To do: Could you copy out every line of the data where the word "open" occurs?
--- The data Enclosed Below ---
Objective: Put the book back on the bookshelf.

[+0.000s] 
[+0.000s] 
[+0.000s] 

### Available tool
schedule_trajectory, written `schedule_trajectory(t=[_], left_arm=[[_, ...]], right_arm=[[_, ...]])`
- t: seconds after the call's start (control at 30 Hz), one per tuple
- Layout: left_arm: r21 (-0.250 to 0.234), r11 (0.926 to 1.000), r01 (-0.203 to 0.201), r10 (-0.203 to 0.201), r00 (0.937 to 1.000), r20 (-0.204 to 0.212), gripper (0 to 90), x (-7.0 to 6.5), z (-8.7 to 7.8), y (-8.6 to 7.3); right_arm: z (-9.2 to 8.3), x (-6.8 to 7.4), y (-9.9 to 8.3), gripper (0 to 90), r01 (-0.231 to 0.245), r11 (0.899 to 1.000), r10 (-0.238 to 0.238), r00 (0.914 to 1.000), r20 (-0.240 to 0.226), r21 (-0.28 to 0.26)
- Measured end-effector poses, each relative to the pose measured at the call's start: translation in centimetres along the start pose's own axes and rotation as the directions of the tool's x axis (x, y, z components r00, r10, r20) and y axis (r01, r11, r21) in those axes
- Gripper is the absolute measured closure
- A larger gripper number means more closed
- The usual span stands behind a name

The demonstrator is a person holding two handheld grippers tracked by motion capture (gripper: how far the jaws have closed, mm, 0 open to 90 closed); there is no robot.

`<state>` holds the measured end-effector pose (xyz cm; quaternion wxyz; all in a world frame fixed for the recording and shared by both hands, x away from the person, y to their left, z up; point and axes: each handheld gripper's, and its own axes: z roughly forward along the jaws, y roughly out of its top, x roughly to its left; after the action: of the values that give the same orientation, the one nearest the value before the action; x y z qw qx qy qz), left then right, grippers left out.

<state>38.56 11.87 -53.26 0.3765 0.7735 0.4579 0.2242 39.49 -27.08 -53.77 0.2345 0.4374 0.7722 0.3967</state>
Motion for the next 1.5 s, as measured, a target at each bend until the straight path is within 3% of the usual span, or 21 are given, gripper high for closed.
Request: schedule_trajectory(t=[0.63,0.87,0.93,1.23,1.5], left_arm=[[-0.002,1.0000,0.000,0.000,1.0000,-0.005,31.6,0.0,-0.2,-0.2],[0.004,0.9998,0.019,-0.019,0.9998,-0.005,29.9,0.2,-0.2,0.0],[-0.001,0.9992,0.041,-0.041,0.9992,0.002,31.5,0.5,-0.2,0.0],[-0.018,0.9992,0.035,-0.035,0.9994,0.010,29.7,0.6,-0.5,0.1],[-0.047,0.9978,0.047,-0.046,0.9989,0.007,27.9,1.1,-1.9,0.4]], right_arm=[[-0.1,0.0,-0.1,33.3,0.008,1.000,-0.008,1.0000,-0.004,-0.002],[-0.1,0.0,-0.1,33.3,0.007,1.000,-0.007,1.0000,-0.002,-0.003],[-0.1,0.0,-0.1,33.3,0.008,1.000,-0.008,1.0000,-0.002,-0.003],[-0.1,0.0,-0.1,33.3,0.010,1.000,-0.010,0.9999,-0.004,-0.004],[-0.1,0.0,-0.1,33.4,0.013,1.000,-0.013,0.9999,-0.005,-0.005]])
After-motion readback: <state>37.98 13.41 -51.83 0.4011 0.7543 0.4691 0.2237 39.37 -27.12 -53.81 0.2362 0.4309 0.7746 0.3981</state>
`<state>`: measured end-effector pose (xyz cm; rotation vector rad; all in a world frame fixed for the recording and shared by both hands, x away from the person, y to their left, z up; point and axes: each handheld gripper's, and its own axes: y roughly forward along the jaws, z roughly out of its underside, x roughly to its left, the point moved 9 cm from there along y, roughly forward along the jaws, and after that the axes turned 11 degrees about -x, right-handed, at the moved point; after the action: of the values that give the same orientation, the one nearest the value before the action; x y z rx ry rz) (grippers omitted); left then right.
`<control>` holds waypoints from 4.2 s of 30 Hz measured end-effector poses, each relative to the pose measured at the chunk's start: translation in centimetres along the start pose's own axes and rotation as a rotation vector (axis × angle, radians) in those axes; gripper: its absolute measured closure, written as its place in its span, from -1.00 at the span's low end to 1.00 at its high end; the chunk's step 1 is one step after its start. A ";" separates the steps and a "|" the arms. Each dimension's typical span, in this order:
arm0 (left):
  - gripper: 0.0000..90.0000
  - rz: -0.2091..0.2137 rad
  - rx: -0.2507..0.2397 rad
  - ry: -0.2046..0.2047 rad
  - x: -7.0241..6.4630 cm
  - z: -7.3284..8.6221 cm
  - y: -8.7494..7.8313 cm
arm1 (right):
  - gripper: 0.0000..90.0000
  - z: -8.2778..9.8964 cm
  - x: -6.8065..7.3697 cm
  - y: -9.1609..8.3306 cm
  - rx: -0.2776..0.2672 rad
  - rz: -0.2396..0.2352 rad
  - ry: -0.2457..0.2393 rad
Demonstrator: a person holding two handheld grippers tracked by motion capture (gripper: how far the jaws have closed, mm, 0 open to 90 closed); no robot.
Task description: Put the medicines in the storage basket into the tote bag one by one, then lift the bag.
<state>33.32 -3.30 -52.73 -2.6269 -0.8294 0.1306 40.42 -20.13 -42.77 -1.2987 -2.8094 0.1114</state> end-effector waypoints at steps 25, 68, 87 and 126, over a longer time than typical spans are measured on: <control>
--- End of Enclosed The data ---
Your solution:
The demonstrator is a person holding two handheld grippers tracked by motion capture (gripper: how far the jaws have closed, mm, 0 open to 90 closed); there is no robot.
Demonstrator: a person holding two handheld grippers tracked by motion capture (gripper: how far the jaws have closed, mm, 0 open to 90 closed); no robot.

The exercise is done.